Yuan Qinglie
School of Civil and Architecture Engineering, Panzhihua University, Panzhihua, China.
Sci Rep. 2025 Feb 22;15(1):6499. doi: 10.1038/s41598-025-91206-6.
Building rooftop extraction has been applied in various fields, such as cartography, urban planning, automatic driving, and intelligent city construction. Automatic building detection and extraction algorithms using high spatial resolution aerial images can provide precise location and geometry information, significantly reducing time, costs, and labor. Recently, deep learning algorithms, especially convolution neural networks (CNNs) and Transformer, have robust local or global feature extraction ability, achieving advanced performance in intelligent interpretation compared with conventional methods. However, buildings often exhibit scale variation, spectral heterogeneity, and similarity with complex geometric shapes. Hence, the building rooftop extraction results exist fragmentation and lack spatial details using these methods. To address these issues, this study developed a multi-scale global perceptron network based on Transformer and CNN using novel encoder-decoders for enhancing contextual representation of buildings. Specifically, an improved multi-head-attention encoder is employed by constructing multi-scale tokens to enhance global semantic correlations.
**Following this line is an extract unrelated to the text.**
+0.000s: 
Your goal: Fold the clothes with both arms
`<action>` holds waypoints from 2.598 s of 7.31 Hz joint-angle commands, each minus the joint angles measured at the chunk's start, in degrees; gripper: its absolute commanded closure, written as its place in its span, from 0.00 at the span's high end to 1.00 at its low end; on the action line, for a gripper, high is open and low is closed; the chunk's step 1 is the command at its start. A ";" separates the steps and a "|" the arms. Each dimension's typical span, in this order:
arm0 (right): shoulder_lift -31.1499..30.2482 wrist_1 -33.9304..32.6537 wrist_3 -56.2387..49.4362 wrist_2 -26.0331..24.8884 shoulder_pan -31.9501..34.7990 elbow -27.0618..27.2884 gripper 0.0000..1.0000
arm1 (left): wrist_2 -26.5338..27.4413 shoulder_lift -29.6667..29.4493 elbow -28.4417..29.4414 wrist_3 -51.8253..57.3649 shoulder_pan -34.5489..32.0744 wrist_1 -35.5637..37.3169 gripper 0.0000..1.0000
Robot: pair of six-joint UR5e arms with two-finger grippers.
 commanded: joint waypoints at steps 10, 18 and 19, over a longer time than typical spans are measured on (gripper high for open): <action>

Meanwhile, the context refinement decoder is developed and synergistically uses high-level semantic representation and shallow features to restore spatial details. Overall, quantitative analysis and visual experiments confirmed that the proposed model is more efficient and superior to other state-of-the-art methods, with a 95.18% F1 score on the WHU dataset and a 93.29% F1 score on the Massub dataset.
建筑物屋顶提取已应用于多个领域,如制图、城市规划、自动驾驶和智慧城市建设。利用高空间分辨率航空影像的自动建筑物检测和提取算法可以提供精确的位置和几何信息,显著减少时间、成本和人力。近年来,深度学习算法,特别是卷积神经网络(CNN)和Transformer,具有强大的局部或全局特征提取能力,与传统方法相比,在智能解译方面取得了先进的性能。然而,建筑物常常表现出尺度变化、光谱异质性以及与复杂几何形状的相似性。因此,使用这些方法进行建筑物屋顶提取的结果存在碎片化现象且缺乏空间细节。为了解决这些问题,本研究基于Transformer和CNN开发了一种多尺度全局感知器网络,使用新颖的编码器-解码器来增强建筑物的上下文表示。具体而言,通过构建多尺度令牌采用改进的多头注意力编码器来增强全局语义相关性。同时,开发了上下文细化解码器,并协同使用高级语义表示和浅层特征来恢复空间细节。总体而言,定量分析和视觉实验证实,所提出的模型更高效且优于其他现有最先进方法,在WHU数据集上的F1分数为95.18%,在Massub数据集上的F1分数为93.29%。